* What you need to do:
Pictures are to be excluded. Please print only the lines from the one containing "For the mapping pass, tag the purple" through the end of the data, exactly as they appear.

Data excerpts

Content starts

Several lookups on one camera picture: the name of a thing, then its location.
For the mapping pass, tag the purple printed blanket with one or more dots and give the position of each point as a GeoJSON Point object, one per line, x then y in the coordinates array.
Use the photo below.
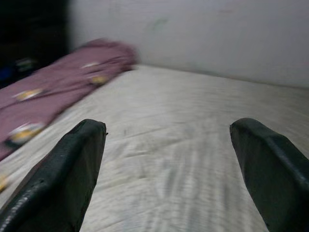
{"type": "Point", "coordinates": [60, 79]}

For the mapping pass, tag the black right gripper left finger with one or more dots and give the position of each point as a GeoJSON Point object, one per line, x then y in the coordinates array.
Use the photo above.
{"type": "Point", "coordinates": [55, 178]}

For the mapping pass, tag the white quilted mattress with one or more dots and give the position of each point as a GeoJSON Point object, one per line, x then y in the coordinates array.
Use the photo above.
{"type": "Point", "coordinates": [169, 120]}

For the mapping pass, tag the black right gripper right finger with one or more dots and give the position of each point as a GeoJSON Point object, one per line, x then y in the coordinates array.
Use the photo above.
{"type": "Point", "coordinates": [277, 178]}

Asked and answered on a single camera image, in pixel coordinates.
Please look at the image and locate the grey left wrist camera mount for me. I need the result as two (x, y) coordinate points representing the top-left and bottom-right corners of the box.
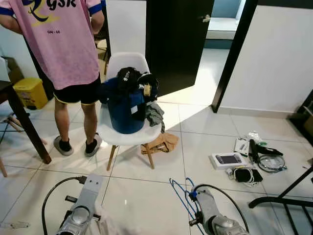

Content ends

* Reply:
For the mapping pass, tag the purple printed blanket with one or more dots and give the position of each point as a GeoJSON Point object, one per line, x then y in the coordinates array.
Use the photo below.
{"type": "Point", "coordinates": [60, 79]}

For the mapping pass, tag the black right gripper left finger with one or more dots and give the position of each point as a GeoJSON Point object, one per line, x then y in the coordinates array.
Use the photo above.
{"type": "Point", "coordinates": [55, 178]}

For the mapping pass, tag the white quilted mattress with one or more dots and give the position of each point as a GeoJSON Point object, one per line, x then y in the coordinates array.
Use the photo above.
{"type": "Point", "coordinates": [169, 120]}

For the mapping pass, tag the black right gripper right finger with one or more dots and give the position of each point as a GeoJSON Point object, one per line, x then y in the coordinates array.
Use the photo above.
{"type": "Point", "coordinates": [277, 178]}

Asked and answered on a single camera image, in pixel coordinates.
Please look at the image and locate the grey left wrist camera mount for me. I need the result as two (x, y) coordinate points representing the top-left and bottom-right corners of the box.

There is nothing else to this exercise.